Formal mentoring program helps boost executive function skills in youth
Morgan, C., Sibthorp, J., & Tsethlikai, M. (2016). Fostering self-regulation skills in youth: examining the effects of a mentoring curriculum in a summer recreation program. Leisure sciences, 38(2), 161-178.
Summarized by Matthew Hagler
Self-regulation refers to the ability to control one’s own internal experiences of thoughts and emotions as well as external expression of behavior. Youth’s capacity to self-regulate is a strong predictor of their success or failure in the face of adversity. Youth learn self-regulation skills by observing and emulating adults, so positive and frequent interactions with parents as well as nonparent adult mentors are important to youth development. Thus, the cultivation of youth’s self-regulatory ability is an important byproduct of structured mentoring programs and might be an important target of mentoring curricula. This study examined the effect of the youth’s participation the Self-Regulation Mentoring Program (SRMP) on subsequent self-regulations skills.
This study consisted of 64 youth (ages 9 to 14) who were enrolled in an eight-week summer program. The sample was 75% male and 25% female. Exactly 50% of the sample was White; the remainder was 23.4% Hispanic, 7% Black, 4.6% Asian, and 4.6% self-identified as other. More than 80% of the participants displayed financial need based on family income. The program took place at two different sites under the same organization, with half the youth at each site. All youth participated in a range of recreational activities (e.g. sports, outdoor activities, arts). Only youth at one site received an adult mentor, who they met with for 15 minutes a week. Mentors were trained and followed a structured eight-session curriculum designed to teach youth self-regulation skills by setting and working toward goals. Various domains of youth’s self-regulation skills were assessed through questionnaires completed by program staff based on observations of youth they knew well but were not assigned to as mentors. Staff scored each enrolled participant at the during the first, fifth, and last (eighth) week of the program.
The researchers compared changes in self-regulation skills in the treatment group, who received mentoring, and the control group, who did not receive mentoring. Over the eight weeks of the study, there were larger increases in youth’s ability to plan (to set and achieve goals) and organize materials in the treatment group compared to the control group. The observed change was greater between the fifth and eighth week compared to the change between the first and fifth week. There were no significant between-group differences in changes in youth’s ability to initiate (to independently think of solutions to problems), youth’s ability to monitor (to check and evaluate their performance during and after a task), and youth’s working memory (capacity to remember information and direct attention while completing a task) over the eight weeks.

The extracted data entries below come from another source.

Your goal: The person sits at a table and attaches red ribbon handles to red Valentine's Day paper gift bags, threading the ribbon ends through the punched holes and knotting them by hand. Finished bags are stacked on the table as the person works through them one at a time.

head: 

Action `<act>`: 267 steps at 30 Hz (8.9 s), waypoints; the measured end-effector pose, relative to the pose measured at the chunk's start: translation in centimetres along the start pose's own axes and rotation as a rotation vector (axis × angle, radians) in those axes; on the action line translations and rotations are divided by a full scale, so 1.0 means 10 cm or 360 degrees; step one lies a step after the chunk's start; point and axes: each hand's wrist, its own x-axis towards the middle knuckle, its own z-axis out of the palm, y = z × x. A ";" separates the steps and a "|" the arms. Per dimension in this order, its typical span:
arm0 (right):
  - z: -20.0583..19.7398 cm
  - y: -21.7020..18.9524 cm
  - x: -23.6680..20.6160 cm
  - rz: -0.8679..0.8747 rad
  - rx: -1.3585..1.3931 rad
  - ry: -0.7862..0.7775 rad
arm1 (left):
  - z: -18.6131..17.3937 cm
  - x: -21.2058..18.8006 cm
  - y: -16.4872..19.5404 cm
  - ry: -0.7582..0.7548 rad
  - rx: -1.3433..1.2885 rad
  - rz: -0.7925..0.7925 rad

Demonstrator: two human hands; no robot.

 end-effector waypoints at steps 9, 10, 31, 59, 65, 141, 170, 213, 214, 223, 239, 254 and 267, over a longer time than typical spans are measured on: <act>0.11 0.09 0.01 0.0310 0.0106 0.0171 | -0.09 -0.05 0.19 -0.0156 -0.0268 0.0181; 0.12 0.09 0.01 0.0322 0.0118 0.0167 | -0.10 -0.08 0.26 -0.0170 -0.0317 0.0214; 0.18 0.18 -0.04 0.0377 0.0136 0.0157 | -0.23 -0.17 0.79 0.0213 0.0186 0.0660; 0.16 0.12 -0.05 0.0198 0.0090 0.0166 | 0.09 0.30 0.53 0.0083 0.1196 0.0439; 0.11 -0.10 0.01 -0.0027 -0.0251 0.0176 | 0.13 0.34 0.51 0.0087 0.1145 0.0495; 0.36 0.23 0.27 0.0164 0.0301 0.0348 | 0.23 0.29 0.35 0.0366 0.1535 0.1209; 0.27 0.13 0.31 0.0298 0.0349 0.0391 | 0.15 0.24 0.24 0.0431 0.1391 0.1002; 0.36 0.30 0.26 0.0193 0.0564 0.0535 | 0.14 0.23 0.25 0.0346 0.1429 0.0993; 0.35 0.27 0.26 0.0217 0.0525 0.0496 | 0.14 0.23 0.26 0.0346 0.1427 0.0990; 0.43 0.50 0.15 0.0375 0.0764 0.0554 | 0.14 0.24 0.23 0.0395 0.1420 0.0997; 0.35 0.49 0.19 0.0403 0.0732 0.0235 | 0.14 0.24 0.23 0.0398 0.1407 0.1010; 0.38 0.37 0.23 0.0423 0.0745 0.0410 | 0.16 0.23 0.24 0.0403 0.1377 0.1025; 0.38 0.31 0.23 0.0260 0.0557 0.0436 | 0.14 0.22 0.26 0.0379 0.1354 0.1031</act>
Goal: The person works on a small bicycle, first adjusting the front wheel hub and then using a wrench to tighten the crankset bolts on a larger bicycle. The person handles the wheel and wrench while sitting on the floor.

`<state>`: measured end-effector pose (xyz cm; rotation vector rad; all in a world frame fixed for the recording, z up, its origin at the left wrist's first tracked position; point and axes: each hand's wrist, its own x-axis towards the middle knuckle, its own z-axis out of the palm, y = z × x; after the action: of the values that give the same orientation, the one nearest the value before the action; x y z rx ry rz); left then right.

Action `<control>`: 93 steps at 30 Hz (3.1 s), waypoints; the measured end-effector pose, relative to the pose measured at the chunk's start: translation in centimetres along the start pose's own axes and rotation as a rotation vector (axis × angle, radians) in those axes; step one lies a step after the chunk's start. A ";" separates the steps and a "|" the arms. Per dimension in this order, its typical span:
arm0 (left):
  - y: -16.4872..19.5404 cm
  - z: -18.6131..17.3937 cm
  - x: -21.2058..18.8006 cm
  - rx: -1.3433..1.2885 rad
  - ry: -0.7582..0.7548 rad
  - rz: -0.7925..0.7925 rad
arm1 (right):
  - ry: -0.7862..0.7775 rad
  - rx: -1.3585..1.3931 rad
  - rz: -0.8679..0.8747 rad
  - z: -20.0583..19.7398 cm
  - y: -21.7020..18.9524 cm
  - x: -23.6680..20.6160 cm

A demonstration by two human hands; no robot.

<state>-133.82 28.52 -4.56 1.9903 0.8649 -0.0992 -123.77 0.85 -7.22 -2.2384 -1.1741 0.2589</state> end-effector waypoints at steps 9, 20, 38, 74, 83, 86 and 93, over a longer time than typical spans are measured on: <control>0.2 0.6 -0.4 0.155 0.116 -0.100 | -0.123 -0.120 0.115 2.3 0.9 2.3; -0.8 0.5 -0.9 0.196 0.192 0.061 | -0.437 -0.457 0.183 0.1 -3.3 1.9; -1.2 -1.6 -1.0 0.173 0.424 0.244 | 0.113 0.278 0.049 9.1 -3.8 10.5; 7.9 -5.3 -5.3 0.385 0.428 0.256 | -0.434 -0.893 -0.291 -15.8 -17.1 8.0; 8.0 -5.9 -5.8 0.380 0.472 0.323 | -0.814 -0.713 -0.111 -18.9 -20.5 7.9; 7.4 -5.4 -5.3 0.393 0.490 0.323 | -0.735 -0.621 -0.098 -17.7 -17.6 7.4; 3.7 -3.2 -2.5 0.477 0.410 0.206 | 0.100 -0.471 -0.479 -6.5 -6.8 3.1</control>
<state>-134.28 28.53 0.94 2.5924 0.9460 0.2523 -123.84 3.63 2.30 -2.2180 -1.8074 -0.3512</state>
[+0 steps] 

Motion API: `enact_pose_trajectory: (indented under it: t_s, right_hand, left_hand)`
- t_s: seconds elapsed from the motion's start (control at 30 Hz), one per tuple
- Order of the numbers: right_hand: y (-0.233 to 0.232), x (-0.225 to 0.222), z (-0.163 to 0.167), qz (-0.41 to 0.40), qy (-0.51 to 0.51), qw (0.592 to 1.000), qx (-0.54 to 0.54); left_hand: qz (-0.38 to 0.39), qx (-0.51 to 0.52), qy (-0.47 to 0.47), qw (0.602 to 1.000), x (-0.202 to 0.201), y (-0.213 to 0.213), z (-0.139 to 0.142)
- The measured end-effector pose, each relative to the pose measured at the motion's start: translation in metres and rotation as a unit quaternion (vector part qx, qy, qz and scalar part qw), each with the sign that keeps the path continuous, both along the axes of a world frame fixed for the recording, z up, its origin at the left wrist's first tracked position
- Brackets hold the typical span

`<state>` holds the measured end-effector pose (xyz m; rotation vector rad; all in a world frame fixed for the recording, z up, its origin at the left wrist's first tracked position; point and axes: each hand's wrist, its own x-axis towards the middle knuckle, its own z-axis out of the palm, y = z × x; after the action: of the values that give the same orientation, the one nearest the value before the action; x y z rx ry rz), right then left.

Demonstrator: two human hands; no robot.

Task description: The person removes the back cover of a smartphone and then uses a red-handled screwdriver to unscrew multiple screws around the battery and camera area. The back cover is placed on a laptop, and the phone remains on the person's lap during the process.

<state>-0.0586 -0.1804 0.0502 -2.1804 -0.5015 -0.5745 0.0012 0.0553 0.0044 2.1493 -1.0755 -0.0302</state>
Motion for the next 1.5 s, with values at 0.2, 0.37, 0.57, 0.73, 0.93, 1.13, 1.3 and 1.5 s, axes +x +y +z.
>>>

The results suggest that the mentoring program had a positive impact on some but not all aspects of youth’s regulatory ability. Specifically, the mentoring program’s positive affect on youth’s ability to plan and organize materials suggests that these skills may be more malleable and more sensitive to targeted interventions than other skills. The larger change observed during second half of the program compared to the first half suggests that the treatment impact accumulates, or builds up, over time. Further research using a larger sample is necessary. Further, between-site differences other than the treatment, such as program structure and disciplinary action, might have affected youth’s self-regulation scores and made it more difficult to observe treatment effects. Future research should increase consistency these extraneous variables. Still, these results have promising implications for the power of mentoring to improve youth’s self-regulation skills.